_Your objective_
Below are the records; copy exactly the stretch from the line containing "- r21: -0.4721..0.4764" through the line containing "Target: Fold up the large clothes", both ends included, and nothing else.

[Items from a dataset]
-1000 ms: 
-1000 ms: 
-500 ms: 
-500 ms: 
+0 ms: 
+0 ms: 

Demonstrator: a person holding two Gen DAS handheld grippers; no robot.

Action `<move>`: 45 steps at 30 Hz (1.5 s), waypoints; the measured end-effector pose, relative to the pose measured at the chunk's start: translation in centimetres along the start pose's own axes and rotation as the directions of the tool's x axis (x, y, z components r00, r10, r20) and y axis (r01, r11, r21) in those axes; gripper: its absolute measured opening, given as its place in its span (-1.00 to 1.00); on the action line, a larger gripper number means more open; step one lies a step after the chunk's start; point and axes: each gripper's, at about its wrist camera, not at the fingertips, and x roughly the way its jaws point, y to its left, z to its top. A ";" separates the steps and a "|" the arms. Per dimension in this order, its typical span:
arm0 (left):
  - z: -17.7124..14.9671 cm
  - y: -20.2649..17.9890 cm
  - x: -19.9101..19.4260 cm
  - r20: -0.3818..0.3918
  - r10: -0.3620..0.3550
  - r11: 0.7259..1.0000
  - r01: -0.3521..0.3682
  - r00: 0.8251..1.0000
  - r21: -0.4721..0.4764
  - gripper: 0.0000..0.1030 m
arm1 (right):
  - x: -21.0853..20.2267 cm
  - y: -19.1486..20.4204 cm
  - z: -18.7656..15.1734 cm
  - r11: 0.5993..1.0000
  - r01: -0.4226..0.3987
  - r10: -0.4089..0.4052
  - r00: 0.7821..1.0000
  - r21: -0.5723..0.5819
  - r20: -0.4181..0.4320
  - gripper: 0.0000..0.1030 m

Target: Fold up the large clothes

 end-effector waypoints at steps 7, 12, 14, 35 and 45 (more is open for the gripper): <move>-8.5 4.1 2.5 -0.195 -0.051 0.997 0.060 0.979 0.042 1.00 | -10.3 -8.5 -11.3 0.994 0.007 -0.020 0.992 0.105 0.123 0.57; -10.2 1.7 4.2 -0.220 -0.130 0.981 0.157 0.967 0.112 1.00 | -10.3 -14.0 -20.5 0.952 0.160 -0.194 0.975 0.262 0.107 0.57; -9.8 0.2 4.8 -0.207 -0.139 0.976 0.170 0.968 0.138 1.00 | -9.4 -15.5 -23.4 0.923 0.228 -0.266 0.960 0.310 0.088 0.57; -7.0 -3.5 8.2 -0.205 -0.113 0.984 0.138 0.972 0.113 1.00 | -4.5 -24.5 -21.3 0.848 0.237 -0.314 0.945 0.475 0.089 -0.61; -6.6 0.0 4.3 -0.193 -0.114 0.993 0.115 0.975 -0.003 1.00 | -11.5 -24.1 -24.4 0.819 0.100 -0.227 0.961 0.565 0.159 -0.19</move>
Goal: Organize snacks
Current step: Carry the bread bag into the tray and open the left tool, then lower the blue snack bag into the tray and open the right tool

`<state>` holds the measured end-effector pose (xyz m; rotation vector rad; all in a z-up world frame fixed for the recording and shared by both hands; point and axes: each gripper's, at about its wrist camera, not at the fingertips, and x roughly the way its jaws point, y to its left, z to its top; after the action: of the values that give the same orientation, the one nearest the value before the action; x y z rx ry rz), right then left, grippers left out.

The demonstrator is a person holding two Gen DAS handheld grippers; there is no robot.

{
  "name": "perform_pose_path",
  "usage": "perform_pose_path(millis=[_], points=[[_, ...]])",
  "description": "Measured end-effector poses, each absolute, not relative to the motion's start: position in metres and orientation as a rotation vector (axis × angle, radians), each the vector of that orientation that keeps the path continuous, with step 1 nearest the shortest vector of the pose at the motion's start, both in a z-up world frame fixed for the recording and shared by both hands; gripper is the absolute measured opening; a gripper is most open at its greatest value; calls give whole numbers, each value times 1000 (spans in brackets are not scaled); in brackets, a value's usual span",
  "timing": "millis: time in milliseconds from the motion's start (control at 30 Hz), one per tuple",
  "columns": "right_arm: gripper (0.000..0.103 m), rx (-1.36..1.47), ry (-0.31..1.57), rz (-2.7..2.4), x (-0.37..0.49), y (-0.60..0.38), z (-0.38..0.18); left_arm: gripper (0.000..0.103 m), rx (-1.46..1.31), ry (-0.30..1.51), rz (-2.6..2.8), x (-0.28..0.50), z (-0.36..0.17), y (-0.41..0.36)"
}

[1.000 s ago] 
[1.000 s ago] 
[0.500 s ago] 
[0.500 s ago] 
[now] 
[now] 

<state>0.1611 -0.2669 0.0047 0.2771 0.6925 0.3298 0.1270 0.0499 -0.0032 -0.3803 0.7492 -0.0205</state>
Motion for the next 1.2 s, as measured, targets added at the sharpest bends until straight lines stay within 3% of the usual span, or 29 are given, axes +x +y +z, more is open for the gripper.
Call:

_Task solution_
  - r21: -0.4721..0.4764
  - gripper: 0.0000..0.1030 m
arm1 (right):
  - x: -21.0853..20.2267 cm
  - y: -19.1486..20.4204 cm
  - z: -18.7656..15.1734 cm
  - r11: 0.5993..1.0000
  - r01: -0.4226..0.3987
  - r10: -0.4089..0.4052
  - r00: 0.7821..1.0000
  - r21: -0.5723..0.5819
  - r20: -0.4181..0.4320
  - gripper: 0.0000..0.1030 m

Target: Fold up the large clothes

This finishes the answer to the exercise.